TASK INSTRUCTIONS:
Repeat word for word the opening stretch of the entries, from the first line through the line containing "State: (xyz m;".

RECORDS SUPPLIED:

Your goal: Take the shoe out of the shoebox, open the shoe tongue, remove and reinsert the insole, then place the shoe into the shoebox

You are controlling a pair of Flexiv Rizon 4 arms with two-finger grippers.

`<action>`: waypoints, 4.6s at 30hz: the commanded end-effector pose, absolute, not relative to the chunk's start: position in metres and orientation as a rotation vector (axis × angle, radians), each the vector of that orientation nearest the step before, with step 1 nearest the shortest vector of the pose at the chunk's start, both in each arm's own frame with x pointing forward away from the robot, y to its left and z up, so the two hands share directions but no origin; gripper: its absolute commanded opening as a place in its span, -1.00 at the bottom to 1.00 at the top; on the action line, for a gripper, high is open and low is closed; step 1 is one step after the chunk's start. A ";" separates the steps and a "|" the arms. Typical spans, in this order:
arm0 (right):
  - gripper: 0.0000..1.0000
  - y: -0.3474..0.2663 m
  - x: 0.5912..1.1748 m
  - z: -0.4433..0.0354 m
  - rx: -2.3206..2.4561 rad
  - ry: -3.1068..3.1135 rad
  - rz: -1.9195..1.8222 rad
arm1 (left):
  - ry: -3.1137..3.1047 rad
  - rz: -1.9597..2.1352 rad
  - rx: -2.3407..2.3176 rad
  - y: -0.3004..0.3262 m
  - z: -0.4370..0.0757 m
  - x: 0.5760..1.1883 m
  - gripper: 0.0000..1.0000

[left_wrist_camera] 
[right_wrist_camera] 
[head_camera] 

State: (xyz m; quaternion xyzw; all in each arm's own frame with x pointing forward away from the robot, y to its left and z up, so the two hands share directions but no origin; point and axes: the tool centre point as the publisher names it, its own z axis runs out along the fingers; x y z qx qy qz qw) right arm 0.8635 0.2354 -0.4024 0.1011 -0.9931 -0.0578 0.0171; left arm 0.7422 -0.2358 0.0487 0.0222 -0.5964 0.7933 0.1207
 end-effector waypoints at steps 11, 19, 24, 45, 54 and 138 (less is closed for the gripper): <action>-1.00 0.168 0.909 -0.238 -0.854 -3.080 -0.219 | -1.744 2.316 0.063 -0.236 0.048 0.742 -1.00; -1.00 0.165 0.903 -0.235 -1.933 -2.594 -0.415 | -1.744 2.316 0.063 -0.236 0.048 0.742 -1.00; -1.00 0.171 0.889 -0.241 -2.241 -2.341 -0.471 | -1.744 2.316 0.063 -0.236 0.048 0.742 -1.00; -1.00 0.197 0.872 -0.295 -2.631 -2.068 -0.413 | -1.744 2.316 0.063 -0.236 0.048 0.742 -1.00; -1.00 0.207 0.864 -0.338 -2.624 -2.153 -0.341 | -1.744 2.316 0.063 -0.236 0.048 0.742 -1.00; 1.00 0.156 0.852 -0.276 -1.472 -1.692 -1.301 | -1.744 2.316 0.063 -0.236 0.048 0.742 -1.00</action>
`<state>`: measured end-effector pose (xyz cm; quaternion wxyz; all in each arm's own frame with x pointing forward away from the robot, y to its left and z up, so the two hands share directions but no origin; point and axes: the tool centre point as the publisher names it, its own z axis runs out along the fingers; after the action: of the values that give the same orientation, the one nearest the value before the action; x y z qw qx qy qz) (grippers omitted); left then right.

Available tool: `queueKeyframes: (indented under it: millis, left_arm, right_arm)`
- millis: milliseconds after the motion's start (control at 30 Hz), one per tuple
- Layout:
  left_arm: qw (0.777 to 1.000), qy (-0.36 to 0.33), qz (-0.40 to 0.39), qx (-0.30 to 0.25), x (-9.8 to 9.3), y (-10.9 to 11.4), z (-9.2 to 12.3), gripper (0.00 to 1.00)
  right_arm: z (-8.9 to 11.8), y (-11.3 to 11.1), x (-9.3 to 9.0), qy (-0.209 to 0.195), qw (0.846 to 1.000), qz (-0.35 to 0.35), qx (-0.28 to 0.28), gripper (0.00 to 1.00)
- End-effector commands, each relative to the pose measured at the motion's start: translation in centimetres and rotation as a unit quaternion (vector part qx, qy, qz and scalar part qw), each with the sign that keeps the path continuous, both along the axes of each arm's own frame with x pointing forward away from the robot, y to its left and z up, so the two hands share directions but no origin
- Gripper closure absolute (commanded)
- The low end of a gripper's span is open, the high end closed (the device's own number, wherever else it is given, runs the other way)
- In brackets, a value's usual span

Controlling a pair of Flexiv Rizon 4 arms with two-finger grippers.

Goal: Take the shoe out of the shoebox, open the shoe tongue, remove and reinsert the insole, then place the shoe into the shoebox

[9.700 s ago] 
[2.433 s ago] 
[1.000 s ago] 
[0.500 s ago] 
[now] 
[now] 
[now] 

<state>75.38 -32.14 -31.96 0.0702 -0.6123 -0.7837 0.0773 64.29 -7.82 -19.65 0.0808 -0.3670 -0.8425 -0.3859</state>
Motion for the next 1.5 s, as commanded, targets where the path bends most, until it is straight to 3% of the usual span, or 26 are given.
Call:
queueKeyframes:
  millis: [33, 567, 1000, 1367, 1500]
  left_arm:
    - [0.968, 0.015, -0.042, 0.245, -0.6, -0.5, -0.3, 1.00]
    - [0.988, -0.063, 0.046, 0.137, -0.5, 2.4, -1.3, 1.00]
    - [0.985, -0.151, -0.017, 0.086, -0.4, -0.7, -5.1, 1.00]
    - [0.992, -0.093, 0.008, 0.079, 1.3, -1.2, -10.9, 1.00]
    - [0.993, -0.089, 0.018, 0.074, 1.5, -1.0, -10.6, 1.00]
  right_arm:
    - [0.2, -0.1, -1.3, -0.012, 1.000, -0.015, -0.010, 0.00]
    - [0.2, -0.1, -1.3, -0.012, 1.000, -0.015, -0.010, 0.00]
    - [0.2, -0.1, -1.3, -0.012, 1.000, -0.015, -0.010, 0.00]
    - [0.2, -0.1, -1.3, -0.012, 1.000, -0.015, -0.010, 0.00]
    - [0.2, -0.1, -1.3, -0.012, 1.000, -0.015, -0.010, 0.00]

WORKED SOLUTION:
Your goal: Take the shoe out of the shoebox, open the shoe tongue, remove and reinsert the insole, then place the shoe into the shoebox

You are controlling a pair of Flexiv Rizon 4 arms with two-finger grippers.

`<action>`: waypoints, 4.6s at 30hz: the commanded end-effector pose, absolute, not relative to the chunk's start: position in metres and orientation as a rotation vector (axis × angle, radians), each the vector of that orientation nearest the step before, with step 1 nearest the shortest vector of the pose at the chunk's start, both in each arm's own frame with x pointing forward away from the robot, y to its left and z up, so the two hands share directions but no origin; gripper: its absolute commanded opening as a place in its span, -1.00 at the bottom to 1.00 at the top; on the action line, for a gripper, high is open and low is closed; step 1 is one step after the chunk's start. A ";" separates the steps and a "|" the arms. Typical spans, in this order:
arm0 (right):
  - gripper: 0.0000..1.0000
  - y: -0.3474..0.2663 m
  - x: 0.5912..1.1748 m
  - z: -0.4433..0.0354 m
  - rx: -2.3206..2.4561 rad
  - ry: -3.1068..3.1135 rad
  - rz: -1.9195..1.8222 rad
arm1 (left):
  - ry: -3.1137..3.1047 rad
  - rz: -1.9597..2.1352 rad
  - rx: -2.3407..2.3176 rad
  - y: -0.3004..0.3262 m
  - z: -0.4370..0.0757 m
  - x: 0.5760..1.1883 m
  - gripper: 0.0000..1.0000

[left_wrist_camera] 
[right_wrist_camera] 
[head_camera] 

State: (xyz m; quaternion xyzw; all in each arm's own frame with x pointing forward away from the robot, y to its left and z up, so the two hands share directions but no origin; point and axes: the tool centre point as the publisher names it, its own z axis runs out along the fingers; x y z qx qy qz qw) right arm 0.8635 0.2354 -0.4024 0.1011 -0.9931 -0.0578 0.0171; left arm 0.7422 -0.2358 0.0487 0.0222 -0.5964 0.7933 0.1207

There is no more to the output.